The issue is sure get attention in Zambia, where the government has been promising for more than a year to increase taxes on foreign copper mining companies that secured minuscule tax rates early in the decade when copper prices were low, and are now reaping huge profits.

Even though nuclear power is seen by many as the environmentally friendly energy source of the future, industry officials still face opposition from some environmental groups and other skeptics.

Just east of Zambia, in Malawi, the government's grant of a uranium mining license to Paladin, sparked complaints from the Center for Human Rights and Rehabilitation.


The Malawian government has a 15% stake in the project. While the local group acknowledged that the almost $200m mining project could create jobs and profits, it questioned its effect on the environment and whether "the economic benefits to Malawi through the introduction of uranium mining operations outweigh the social concerns and hazards associated with them," in a recent press statement.

Experts in the industry say that while radon gas emitted by uranium presents some radiation risks, modern technology makes them negligible to workers and the public. Radiation exposure is low in open cut mining, and can be further lessened by enforcing strict hygiene regulations on miners using uranium oxide concentrate, according to the industry's World Nuclear Association.

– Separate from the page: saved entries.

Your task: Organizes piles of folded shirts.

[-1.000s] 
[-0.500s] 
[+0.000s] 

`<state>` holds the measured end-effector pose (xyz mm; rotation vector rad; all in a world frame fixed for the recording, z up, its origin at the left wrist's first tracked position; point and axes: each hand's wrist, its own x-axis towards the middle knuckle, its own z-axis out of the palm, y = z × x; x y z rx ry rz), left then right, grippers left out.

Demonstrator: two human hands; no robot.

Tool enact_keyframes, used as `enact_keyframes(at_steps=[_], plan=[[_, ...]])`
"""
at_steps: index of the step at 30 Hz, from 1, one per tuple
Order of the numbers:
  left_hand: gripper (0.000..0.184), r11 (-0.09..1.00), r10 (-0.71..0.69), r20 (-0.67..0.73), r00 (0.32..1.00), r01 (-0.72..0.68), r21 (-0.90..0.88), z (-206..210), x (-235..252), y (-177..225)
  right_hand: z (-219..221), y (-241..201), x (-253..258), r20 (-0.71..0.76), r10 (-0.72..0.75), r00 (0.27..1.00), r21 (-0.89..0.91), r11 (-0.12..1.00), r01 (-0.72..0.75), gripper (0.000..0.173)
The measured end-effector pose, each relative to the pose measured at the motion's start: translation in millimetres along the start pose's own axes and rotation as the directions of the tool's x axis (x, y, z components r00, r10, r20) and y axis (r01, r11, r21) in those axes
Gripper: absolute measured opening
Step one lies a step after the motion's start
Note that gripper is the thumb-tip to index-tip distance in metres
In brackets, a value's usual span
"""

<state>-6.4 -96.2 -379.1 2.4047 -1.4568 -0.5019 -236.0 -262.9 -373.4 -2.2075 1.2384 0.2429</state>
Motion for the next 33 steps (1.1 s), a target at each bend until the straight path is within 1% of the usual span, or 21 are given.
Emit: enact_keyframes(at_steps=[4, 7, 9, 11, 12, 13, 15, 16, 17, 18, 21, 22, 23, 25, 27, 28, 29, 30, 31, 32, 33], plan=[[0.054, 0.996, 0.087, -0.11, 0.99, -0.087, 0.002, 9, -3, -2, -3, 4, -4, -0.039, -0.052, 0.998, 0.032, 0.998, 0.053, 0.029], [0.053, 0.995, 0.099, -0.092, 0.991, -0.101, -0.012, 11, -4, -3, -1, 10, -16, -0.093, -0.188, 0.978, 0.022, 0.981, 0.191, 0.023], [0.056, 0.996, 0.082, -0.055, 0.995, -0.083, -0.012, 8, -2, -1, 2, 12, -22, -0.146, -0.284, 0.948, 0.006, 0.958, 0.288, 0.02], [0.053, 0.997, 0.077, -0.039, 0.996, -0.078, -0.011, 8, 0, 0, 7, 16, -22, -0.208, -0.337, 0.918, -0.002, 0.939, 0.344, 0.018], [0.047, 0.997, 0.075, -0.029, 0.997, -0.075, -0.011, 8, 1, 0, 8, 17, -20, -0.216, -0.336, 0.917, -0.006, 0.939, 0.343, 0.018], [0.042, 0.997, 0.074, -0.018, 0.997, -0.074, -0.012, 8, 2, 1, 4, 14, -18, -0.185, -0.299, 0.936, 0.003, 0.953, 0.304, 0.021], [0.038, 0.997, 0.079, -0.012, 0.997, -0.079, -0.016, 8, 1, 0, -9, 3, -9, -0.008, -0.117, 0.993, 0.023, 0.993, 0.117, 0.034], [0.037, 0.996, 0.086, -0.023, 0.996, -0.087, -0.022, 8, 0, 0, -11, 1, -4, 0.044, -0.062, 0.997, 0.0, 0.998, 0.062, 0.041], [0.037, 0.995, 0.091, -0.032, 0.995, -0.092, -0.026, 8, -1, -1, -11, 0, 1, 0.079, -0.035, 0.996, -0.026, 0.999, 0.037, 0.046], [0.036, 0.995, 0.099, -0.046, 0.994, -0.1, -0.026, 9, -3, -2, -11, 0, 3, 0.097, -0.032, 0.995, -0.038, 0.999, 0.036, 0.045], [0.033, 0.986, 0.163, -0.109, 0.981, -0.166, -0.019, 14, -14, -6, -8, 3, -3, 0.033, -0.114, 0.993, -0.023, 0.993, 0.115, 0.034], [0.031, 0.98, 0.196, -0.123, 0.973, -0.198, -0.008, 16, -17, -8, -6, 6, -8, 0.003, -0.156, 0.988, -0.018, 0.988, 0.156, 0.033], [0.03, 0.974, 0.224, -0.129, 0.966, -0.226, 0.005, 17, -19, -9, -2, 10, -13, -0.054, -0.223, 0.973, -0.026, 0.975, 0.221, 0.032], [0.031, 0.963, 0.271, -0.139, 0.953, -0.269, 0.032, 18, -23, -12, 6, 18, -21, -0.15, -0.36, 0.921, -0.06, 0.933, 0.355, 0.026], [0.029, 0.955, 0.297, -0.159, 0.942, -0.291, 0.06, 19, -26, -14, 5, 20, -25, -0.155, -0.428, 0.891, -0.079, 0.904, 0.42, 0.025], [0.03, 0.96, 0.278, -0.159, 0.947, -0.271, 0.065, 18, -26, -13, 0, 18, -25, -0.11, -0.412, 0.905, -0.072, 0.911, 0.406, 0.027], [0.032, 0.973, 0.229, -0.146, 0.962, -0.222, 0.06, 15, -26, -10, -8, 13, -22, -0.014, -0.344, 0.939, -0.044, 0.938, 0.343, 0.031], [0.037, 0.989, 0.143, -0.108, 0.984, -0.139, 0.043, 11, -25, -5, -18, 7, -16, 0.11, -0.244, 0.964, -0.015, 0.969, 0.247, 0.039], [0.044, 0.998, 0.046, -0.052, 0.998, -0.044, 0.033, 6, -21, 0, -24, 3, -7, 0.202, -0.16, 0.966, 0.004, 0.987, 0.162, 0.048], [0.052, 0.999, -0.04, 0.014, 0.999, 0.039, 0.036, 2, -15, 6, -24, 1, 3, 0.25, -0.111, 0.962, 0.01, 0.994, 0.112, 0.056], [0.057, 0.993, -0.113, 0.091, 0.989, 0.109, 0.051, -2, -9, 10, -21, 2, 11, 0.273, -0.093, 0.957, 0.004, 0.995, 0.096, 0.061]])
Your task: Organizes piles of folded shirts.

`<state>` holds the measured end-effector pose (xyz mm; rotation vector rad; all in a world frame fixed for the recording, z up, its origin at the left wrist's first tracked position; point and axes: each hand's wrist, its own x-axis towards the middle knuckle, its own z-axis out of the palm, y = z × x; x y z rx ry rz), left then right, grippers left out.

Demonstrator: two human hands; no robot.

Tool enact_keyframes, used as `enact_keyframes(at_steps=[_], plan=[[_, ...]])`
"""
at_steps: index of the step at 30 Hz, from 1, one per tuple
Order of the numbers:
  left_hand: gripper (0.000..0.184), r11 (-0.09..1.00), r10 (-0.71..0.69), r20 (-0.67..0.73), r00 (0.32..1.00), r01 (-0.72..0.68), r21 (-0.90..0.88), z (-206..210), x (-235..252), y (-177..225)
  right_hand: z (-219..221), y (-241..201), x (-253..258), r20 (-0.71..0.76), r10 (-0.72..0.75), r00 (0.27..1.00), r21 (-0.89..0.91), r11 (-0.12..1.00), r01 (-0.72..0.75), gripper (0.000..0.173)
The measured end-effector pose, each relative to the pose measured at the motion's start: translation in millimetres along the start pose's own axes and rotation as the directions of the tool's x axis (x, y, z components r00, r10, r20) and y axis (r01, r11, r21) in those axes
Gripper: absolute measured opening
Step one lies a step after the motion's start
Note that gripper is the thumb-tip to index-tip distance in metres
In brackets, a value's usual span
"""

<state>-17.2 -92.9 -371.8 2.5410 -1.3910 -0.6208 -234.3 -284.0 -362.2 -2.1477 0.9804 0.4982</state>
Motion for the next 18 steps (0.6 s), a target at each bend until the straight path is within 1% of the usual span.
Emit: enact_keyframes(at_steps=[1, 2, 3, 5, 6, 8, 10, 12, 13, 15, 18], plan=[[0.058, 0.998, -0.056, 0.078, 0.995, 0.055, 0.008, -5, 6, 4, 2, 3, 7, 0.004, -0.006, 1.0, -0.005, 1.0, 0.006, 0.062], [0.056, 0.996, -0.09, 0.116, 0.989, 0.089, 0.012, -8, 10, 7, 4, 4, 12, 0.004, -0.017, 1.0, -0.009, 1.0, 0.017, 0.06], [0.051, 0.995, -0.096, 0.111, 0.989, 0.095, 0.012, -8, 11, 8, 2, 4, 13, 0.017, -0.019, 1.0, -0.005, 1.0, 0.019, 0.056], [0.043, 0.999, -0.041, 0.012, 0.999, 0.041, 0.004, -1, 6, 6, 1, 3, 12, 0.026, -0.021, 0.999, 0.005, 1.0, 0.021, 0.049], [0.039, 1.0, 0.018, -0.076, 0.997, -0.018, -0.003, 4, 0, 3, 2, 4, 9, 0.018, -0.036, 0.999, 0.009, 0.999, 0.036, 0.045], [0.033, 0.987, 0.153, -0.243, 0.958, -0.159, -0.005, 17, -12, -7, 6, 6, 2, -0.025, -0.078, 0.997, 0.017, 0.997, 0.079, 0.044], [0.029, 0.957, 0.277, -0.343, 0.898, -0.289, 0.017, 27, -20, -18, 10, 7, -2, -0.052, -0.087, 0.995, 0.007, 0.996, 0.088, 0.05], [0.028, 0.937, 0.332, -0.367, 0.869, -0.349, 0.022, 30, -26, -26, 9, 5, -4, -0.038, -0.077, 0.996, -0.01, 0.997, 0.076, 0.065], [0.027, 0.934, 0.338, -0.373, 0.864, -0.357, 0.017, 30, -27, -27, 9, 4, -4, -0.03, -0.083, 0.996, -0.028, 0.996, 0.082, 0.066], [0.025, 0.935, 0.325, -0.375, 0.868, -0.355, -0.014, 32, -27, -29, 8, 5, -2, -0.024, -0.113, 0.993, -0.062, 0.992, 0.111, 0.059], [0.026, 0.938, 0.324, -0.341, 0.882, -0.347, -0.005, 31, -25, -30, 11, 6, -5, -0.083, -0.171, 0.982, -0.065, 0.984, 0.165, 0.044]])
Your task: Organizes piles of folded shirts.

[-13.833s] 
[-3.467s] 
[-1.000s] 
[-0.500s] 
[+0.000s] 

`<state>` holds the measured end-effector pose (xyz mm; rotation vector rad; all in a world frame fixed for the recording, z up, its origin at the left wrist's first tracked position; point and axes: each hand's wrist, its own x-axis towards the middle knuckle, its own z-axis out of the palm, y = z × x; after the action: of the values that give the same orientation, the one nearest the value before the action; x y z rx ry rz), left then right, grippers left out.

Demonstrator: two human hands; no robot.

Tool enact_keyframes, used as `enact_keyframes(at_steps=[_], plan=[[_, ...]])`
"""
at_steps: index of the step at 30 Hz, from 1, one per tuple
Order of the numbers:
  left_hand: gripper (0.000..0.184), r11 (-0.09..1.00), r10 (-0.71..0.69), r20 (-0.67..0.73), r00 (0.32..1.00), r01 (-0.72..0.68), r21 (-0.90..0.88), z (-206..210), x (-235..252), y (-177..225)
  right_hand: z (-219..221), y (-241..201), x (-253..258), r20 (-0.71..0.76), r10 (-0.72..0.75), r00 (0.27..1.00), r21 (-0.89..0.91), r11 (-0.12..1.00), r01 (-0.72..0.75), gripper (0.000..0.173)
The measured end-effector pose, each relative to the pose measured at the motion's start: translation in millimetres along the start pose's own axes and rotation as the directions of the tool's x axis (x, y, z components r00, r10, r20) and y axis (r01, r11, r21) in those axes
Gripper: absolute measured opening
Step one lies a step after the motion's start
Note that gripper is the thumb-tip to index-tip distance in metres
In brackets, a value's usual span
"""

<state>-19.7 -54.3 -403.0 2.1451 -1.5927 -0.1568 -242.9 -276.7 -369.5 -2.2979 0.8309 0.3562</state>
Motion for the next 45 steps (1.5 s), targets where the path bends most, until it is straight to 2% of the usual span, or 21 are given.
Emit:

In an underground mine, modern ventilation systems are needed to keep miners safe, the association says.

In some regions, the increased demand for uranium has prompted security concerns, especially amid reports of illegal uranium mining across the border in Congo - the same area that produced some of the uranium used in the atomic bombs dropped over Hiroshima and Nagasaki during World War II.

Counterterrorism experts worry about extremists getting radiation materials through a black market for nuclear components that operates despite attempts to tighten security. A growth in mining and processing could make security even more crucial.

Mwale, of the Zambia mining ministry, says that Zambia is being cautious.

"We are very particular, as a country, that there will be no lapses at any stage of the handling of the uranium product," he said.